Records contained in a dataset:

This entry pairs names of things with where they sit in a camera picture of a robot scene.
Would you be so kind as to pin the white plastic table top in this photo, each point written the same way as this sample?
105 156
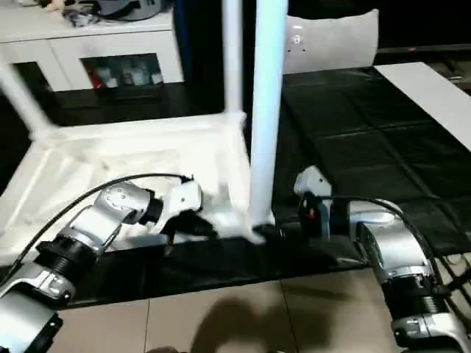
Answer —
110 147

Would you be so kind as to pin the black work mat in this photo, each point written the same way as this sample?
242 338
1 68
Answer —
368 110

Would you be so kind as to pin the white cabinet with glass doors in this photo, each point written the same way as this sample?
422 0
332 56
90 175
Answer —
110 40

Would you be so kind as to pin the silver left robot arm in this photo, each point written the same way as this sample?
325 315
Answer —
117 202

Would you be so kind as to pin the dark tangled small object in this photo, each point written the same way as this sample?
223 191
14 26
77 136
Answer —
77 18

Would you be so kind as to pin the grey cushion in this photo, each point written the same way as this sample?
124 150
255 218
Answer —
338 40

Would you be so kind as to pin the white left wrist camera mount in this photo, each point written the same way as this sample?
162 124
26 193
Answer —
184 198

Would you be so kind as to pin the pale small toy figure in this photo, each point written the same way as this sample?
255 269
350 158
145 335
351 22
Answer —
55 4

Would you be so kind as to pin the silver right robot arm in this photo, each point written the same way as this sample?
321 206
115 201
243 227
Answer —
390 239

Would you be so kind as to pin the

**EXERCISE GOAL:**
Considering only lines that contain the word "small", say how many there are in the data, with no other text.

**OUTPUT OF THE EXERCISE:**
2